De Israëlische premier, Ariel Sharon, besloot dinsdag dat het Palestijnse parlement bijeen mag komen in Ramallah op de Westoever, maar dat parlementariërs die betrokken zijn bij de organisatie van geweld tegen Israël geen toestemming krijgen naar Ramallah te reizen. Het 87 leden tellende Palestijnse parlement is de afgelopen maanden niet in staat geweest een bijeenkomst te beleggen door de strenge reis- en uitgaansverboden die het Israëlische leger in de Palestijnse gebieden heeft ingesteld.
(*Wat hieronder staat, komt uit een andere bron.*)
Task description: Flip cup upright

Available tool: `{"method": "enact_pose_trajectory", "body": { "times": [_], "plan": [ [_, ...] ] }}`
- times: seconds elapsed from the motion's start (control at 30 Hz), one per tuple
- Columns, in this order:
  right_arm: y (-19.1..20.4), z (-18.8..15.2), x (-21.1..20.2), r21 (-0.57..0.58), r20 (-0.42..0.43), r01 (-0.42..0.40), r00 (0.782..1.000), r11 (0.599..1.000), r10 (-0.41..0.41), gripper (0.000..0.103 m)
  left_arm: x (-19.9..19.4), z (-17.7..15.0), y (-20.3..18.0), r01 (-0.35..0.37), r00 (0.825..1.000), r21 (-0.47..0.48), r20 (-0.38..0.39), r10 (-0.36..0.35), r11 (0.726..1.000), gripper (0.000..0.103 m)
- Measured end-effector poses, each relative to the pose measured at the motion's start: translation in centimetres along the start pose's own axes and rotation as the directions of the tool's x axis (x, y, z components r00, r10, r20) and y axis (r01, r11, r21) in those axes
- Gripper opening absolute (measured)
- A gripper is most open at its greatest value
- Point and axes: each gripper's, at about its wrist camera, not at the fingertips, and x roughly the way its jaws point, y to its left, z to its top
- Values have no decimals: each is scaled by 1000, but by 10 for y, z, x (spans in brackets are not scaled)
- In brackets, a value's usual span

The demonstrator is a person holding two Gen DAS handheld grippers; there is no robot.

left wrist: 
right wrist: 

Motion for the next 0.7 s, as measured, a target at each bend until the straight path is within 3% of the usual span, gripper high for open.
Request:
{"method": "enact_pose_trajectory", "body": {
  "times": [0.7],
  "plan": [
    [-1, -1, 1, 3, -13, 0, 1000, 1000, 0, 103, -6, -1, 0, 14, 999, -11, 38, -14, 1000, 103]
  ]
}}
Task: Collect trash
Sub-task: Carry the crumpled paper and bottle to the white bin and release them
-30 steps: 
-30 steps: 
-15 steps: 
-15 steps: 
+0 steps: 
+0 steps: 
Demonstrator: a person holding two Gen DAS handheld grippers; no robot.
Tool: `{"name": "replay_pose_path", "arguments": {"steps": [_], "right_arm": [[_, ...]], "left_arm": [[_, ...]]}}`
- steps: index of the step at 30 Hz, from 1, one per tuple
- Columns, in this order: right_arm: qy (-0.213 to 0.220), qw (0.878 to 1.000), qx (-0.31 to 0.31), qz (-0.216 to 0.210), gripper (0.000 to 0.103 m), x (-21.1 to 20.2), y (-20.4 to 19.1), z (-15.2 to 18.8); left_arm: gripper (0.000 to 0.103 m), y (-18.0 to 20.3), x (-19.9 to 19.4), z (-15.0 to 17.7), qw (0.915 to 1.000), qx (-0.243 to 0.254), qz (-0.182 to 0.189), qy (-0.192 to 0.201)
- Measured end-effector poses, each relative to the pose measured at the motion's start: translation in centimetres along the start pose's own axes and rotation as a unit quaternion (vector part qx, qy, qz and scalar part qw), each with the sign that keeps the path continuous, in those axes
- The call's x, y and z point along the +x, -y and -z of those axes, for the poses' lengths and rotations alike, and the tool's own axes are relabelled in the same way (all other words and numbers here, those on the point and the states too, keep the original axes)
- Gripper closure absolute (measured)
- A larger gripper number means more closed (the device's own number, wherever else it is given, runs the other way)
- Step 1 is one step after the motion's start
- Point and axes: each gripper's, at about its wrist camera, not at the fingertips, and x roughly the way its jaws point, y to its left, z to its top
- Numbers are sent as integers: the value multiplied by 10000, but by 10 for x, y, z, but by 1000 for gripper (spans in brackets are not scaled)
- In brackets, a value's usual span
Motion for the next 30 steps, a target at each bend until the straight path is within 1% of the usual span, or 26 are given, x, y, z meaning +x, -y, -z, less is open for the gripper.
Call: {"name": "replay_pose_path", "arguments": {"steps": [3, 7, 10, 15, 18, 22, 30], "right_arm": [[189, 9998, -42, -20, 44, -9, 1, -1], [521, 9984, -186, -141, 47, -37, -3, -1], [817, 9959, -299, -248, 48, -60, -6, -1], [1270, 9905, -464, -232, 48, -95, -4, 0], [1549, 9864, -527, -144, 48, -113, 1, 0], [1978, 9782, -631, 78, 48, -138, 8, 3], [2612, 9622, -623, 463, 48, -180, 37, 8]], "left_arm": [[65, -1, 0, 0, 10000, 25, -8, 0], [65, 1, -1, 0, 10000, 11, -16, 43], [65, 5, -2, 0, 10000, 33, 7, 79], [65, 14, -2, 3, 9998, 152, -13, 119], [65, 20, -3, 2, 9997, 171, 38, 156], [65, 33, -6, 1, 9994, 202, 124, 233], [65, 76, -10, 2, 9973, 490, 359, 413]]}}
Het parlement zal zich naar verwachting uitspreken over de wijzigingen die Arafat in juni heeft doorgevoerd in zijn kabinet en de verkiezingen in de Palestijnse gebieden, die waarschijnlijk in januari gehouden zullen worden.
Het Israëlische Centraal Bureau voor de Statistiek liet dinsdag weten dat de bevolking van Israël momenteel wordt geschat op 6.592.000 mensen, een groei van 133.000 personen in vergelijking met vorig jaar, wat neerkomt op 2,1 procent van de bevolking.
Eind 2001 bestond de Israëlische bevolking onderverdeeld naar geloof volgens het CBS voor 77,2 procent uit Joden, voor 15,4 procent uit moslims, voor 2,1 procent uit christenen, voor 1,6 procent uit druzen. Drieënhalf procent van de bevolking kan niet onder een geloof ingedeeld worden.
In vergelijking met de vorige volkstelling in 2000 is het Joodse deel van de Israëlische bevolking iets kleiner geworden (toen 77,8 procent) en het aantal moslims (in 2000 15,2 procent van de bevolking) iets groter. Arabieren maken 19 procent van de Israëlische bevolking uit, ongeveer net zoveel als bij de stichting van de staat Israël in 1948, aldus het CBS in zijn jaarrapport.